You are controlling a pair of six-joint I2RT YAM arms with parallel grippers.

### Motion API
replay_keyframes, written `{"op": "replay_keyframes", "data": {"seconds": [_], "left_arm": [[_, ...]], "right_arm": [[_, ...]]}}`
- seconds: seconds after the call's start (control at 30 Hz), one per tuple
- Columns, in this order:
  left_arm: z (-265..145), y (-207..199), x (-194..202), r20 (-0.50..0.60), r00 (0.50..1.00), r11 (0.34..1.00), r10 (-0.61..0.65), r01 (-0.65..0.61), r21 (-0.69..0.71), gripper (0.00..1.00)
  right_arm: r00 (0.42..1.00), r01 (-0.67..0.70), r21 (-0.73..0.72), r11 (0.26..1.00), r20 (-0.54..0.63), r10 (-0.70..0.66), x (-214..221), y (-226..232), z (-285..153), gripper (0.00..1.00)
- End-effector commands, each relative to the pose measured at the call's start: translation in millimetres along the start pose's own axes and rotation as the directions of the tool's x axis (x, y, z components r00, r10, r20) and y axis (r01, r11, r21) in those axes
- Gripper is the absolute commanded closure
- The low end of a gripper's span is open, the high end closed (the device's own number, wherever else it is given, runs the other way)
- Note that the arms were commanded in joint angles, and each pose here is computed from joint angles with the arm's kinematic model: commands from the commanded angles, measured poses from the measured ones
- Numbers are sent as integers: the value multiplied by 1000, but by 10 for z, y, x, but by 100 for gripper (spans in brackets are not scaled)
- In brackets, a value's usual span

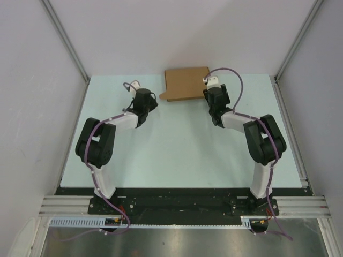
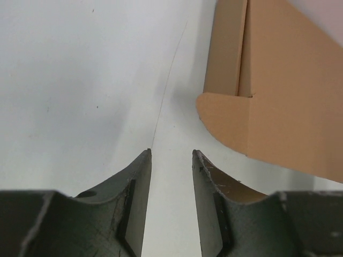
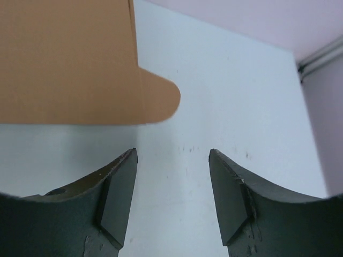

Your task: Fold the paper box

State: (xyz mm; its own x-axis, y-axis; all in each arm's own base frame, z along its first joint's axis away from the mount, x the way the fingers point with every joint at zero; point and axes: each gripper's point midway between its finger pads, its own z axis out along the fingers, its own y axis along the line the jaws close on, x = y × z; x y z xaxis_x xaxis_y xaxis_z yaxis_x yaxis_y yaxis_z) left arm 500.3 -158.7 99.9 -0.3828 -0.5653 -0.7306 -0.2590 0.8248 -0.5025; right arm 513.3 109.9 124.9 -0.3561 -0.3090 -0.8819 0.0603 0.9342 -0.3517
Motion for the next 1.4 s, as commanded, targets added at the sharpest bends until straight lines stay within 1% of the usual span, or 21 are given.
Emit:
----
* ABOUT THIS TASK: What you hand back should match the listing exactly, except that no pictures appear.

* TASK OUTPUT:
You are controlling a pair of six-joint I2RT YAM arms with parallel grippers.

### Motion API
replay_keyframes, written `{"op": "replay_keyframes", "data": {"seconds": [_], "left_arm": [[_, ...]], "right_arm": [[_, ...]]}}`
- seconds: seconds after the call's start (control at 30 Hz), one per tuple
- Columns, in this order:
  left_arm: z (-265..145), y (-207..199), x (-194..202), r20 (-0.50..0.60), r00 (0.50..1.00), r11 (0.34..1.00), r10 (-0.61..0.65), r01 (-0.65..0.61), r21 (-0.69..0.71), gripper (0.00..1.00)
  right_arm: r00 (0.42..1.00), r01 (-0.67..0.70), r21 (-0.73..0.72), r11 (0.26..1.00), r20 (-0.54..0.63), r10 (-0.70..0.66), x (-214..221), y (-226..232), z (-285..153), gripper (0.00..1.00)
- End-effector commands, each relative to the pose measured at the call's start: translation in millimetres along the start pose's own axes and rotation as the directions of the tool's x axis (x, y, z components r00, r10, r20) and y axis (r01, r11, r21) in those axes
- Gripper is the absolute commanded closure
- The low end of a gripper's span is open, the high end closed (the device's own number, wherever else it is given, runs the other way)
- Note that the arms were commanded in joint angles, and each pose here is computed from joint angles with the arm's kinematic model: commands from the commanded angles, measured poses from the measured ones
- Numbers are sent as integers: the value multiplied by 1000, but by 10 for z, y, x, but by 100 for gripper (spans in brackets are not scaled)
- In brackets, a value's usual span


Your task: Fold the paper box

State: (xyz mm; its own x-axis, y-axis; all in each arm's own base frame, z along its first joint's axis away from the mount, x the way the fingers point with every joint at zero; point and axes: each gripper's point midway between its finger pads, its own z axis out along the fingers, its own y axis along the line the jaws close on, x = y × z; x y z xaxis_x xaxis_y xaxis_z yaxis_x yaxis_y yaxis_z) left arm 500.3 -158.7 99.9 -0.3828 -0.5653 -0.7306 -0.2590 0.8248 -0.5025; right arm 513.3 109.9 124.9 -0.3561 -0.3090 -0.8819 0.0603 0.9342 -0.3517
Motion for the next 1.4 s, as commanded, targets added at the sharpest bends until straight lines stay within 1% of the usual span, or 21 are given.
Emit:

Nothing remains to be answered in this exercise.